U.S. Bancorp (USB 0.32%) had a rocky first half of 2023, just as many banks did. The holding company for U.S. Bank was down 24.2% year to date through June 30, according to S&P Global Market Intelligence. As of July 10, it was trading at about $33.70 per share, down roughly 22.7% year to date.

That significantly underperformed the S&P 500, which was up 15.9% in the first half. 

So what

While U.S. Bancorp was down in the first half of the year, it was not an outlier among banks. The entire industry struggled: The KBW Nasdaq Bank Index, which tracks the performance of the largest banks, was down about 20.5% through June 30. But still, U.S. Bancorp slightly underperformed the index.

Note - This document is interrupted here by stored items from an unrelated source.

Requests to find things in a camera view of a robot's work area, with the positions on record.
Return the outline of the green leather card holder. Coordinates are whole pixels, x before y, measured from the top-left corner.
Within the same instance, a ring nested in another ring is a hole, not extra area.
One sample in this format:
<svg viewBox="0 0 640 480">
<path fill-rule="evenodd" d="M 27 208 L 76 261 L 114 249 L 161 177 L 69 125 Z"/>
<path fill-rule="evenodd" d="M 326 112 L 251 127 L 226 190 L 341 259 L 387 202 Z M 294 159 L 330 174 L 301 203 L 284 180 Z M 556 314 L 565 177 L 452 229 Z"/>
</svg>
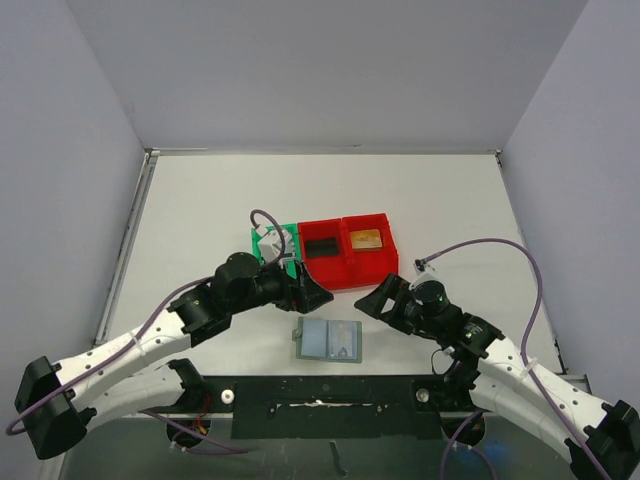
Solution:
<svg viewBox="0 0 640 480">
<path fill-rule="evenodd" d="M 328 353 L 328 325 L 331 322 L 347 321 L 358 324 L 358 356 L 356 359 L 331 358 Z M 360 364 L 362 362 L 362 324 L 359 321 L 328 320 L 314 317 L 299 317 L 292 331 L 295 356 L 300 360 Z"/>
</svg>

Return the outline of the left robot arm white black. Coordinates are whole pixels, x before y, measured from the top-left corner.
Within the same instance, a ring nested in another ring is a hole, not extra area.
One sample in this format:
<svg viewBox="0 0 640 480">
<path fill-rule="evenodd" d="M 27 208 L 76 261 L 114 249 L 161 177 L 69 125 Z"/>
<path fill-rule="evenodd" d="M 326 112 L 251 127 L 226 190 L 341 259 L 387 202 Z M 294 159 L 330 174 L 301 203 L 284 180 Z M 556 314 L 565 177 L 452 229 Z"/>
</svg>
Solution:
<svg viewBox="0 0 640 480">
<path fill-rule="evenodd" d="M 30 362 L 7 435 L 27 434 L 37 458 L 47 460 L 112 419 L 164 407 L 198 411 L 204 378 L 178 353 L 229 329 L 236 314 L 266 305 L 306 314 L 333 300 L 302 261 L 293 264 L 290 276 L 279 264 L 234 253 L 213 276 L 170 293 L 141 326 L 75 357 Z"/>
</svg>

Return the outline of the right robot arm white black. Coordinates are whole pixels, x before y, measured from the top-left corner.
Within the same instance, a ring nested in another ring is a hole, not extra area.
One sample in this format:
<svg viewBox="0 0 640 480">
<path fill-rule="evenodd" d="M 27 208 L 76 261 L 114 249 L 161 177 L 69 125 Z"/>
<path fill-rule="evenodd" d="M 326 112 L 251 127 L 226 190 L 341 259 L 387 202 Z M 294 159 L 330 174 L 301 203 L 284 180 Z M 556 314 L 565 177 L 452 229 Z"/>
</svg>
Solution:
<svg viewBox="0 0 640 480">
<path fill-rule="evenodd" d="M 508 420 L 555 450 L 578 479 L 628 479 L 639 465 L 639 414 L 610 404 L 523 356 L 497 327 L 451 303 L 435 280 L 390 274 L 355 308 L 407 335 L 436 342 L 456 363 L 445 395 Z"/>
</svg>

The bank's swoon can be attributed to both macro issues and company-specific concerns. The industry struggled in the first half of the year as rapidly rising interest rates led to a gradual drop in deposits because many banks were reluctant to raise the  rates they paid depositors, so customers moved their cash elsewhere, like money market funds, for example.

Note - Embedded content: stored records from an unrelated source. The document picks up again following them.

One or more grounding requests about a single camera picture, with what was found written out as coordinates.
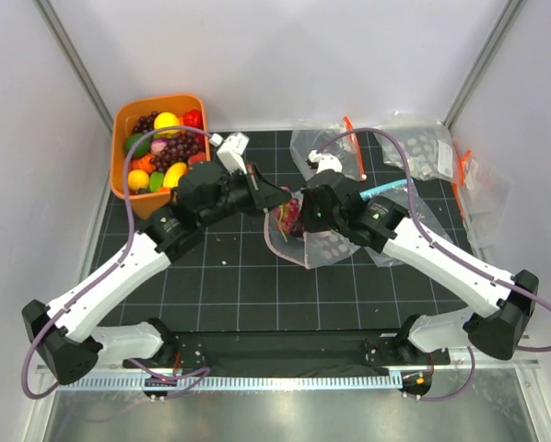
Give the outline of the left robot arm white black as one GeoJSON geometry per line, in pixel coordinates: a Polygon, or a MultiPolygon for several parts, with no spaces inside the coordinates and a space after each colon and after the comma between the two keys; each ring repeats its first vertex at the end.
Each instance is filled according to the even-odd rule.
{"type": "Polygon", "coordinates": [[[205,229],[236,214],[266,214],[286,203],[290,192],[249,164],[224,171],[197,163],[127,243],[81,284],[48,304],[33,300],[22,310],[32,349],[61,385],[83,378],[96,365],[132,359],[155,368],[171,365],[178,352],[175,334],[159,319],[132,326],[103,327],[101,321],[140,285],[205,237],[205,229]]]}

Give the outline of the pink zip dotted bag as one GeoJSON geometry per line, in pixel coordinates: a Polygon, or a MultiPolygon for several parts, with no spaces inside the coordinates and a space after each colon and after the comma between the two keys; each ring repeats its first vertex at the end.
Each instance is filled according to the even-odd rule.
{"type": "MultiPolygon", "coordinates": [[[[292,197],[299,199],[301,209],[301,192],[293,192],[292,197]]],[[[317,233],[303,231],[299,238],[284,240],[277,230],[271,212],[265,216],[264,240],[271,252],[287,262],[314,269],[338,263],[351,257],[358,250],[358,246],[331,230],[317,233]]]]}

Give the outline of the small red grape bunch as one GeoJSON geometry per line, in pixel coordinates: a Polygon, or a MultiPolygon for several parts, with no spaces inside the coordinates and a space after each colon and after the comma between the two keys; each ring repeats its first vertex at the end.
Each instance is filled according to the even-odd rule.
{"type": "Polygon", "coordinates": [[[292,197],[285,204],[280,204],[272,210],[272,217],[275,220],[277,230],[284,240],[288,238],[299,238],[303,235],[303,225],[300,219],[300,202],[292,197]]]}

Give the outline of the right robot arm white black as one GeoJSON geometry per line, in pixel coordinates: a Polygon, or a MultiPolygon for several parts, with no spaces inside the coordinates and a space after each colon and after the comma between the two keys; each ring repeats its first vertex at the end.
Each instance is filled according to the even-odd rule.
{"type": "Polygon", "coordinates": [[[469,345],[498,360],[513,357],[534,310],[534,302],[516,291],[535,293],[535,275],[512,274],[478,260],[392,199],[364,199],[356,182],[340,172],[314,175],[302,195],[305,231],[334,231],[357,246],[408,264],[465,303],[465,308],[450,313],[410,317],[394,344],[402,362],[415,365],[445,347],[469,345]]]}

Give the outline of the yellow lemon toy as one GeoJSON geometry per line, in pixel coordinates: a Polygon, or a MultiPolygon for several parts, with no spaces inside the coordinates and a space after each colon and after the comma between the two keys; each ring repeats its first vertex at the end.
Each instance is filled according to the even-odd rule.
{"type": "Polygon", "coordinates": [[[159,113],[153,122],[153,127],[158,130],[157,135],[160,137],[171,137],[178,129],[172,129],[172,126],[180,125],[180,118],[172,112],[164,111],[159,113]]]}

For most banks, this was a manageable problem, but then, two major banks collapsed in March, followed by a third in April. That set off runs on deposits at many smaller and regional banks. The banks that fell catered heavily to technology/start-up investors and high-net-worth individuals, and had high levels of uninsured deposits. Their failures caused a bit of a panic among investors, and all bank stocks tanked.

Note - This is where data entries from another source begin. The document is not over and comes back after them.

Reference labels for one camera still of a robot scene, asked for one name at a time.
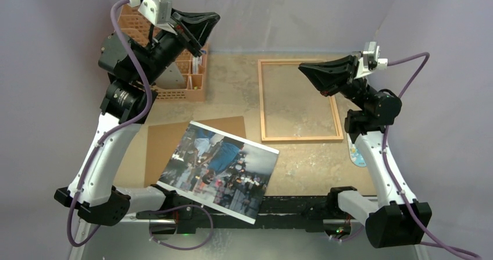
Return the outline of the wooden picture frame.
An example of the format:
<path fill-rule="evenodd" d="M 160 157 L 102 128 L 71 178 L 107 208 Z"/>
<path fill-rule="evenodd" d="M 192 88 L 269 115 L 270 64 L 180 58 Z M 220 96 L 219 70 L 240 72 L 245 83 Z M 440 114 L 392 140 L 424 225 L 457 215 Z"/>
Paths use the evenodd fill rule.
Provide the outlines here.
<path fill-rule="evenodd" d="M 335 96 L 328 98 L 331 114 L 335 126 L 334 136 L 292 136 L 292 137 L 268 137 L 266 133 L 265 101 L 263 88 L 263 66 L 264 65 L 298 65 L 302 62 L 320 62 L 316 58 L 292 58 L 292 59 L 258 59 L 257 73 L 259 83 L 259 110 L 260 110 L 260 136 L 263 143 L 294 143 L 294 142 L 327 142 L 338 143 L 344 140 L 344 132 L 340 120 L 338 105 Z"/>

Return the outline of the printed photo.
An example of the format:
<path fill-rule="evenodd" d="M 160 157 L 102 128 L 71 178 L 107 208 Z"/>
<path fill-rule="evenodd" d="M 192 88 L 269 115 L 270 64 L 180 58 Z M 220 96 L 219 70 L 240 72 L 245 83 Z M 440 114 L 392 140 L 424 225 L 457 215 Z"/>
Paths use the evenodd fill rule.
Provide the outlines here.
<path fill-rule="evenodd" d="M 254 224 L 279 154 L 272 147 L 191 121 L 158 185 Z"/>

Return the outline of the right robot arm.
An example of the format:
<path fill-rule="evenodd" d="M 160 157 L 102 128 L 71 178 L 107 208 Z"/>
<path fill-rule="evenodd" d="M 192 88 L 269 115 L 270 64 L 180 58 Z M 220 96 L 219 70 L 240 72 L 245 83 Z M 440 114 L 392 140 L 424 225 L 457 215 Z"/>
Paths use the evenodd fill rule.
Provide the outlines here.
<path fill-rule="evenodd" d="M 357 106 L 348 111 L 344 129 L 365 161 L 378 201 L 370 201 L 353 187 L 332 188 L 326 209 L 335 218 L 345 213 L 354 217 L 375 248 L 419 244 L 432 215 L 429 204 L 418 201 L 406 184 L 387 142 L 389 127 L 402 108 L 401 96 L 376 90 L 366 79 L 389 65 L 383 58 L 349 55 L 298 67 L 321 95 L 339 93 Z"/>

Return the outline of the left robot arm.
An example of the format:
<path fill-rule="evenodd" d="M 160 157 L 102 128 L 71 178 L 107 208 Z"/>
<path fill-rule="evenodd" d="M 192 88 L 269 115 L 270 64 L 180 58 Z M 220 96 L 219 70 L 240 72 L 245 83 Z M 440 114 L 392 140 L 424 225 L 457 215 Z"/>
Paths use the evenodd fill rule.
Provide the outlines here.
<path fill-rule="evenodd" d="M 113 182 L 157 97 L 151 83 L 183 51 L 200 56 L 219 20 L 215 12 L 173 9 L 170 21 L 174 31 L 160 31 L 153 44 L 140 45 L 120 27 L 105 38 L 99 65 L 109 73 L 110 84 L 101 103 L 95 137 L 77 176 L 54 195 L 71 215 L 98 226 L 113 226 L 130 213 L 151 211 L 160 219 L 173 213 L 173 203 L 161 187 L 118 188 Z"/>

The largest banks generally fared pretty well, as many customers moved their deposits to them in a flight to perceived safety and stability. However, in late April, a report by HoldCo Asset Management questioned the safety and soundness of U.S. Bancorp, the fifth-largest bank in the country. The report said the bank was poorly capitalized, with a common equity tier 1 ratio of 8.5%, the lowest of the major banks. Among the potential reasons for that was U.S. Bancorp's recent acquisition of Union Bank. The bank was forced to pause its share repurchase program, but maintained its dividend.

U.S. Bancorp's stock price also took a hit in May after Berkshire Hathaway (NYSE: BRK.A) (NYSE: BRK.B) revealed that it had exited its investment in the bank. U.S. Bancorp had been a top 10 holding in the portfolio of Warren Buffett's conglomerate, and it had held a stake in the bank since 2006.

Now what

Some of the concerns about U.S. Bancorp's capitalization seem to be overblown. In late June, the bank revealed that it had passed the Federal Reserve's annual stress test. The bank expects to have a capital buffer of 2.5 percentage points more than the 4.5% minimum, which would create a required common equity tier 1 (CET1) ratio of at least 7%. Its current CET1 ratio of 8.5% is well above the regulatory minimum of 7% -- and CEO Andy Cecere anticipates the ratio will climb to 9% by year's end after Union Bank is fully integrated and cost synergies are realized.

Once the acquisition is integrated, it is expected to be 8% accretive to earnings, which will also help the bank build capital.

U.S. Bancorp is trading at a low price-to-earnings ratio of 9, so it is worth a look. Its second-quarter earnings come out on July 19.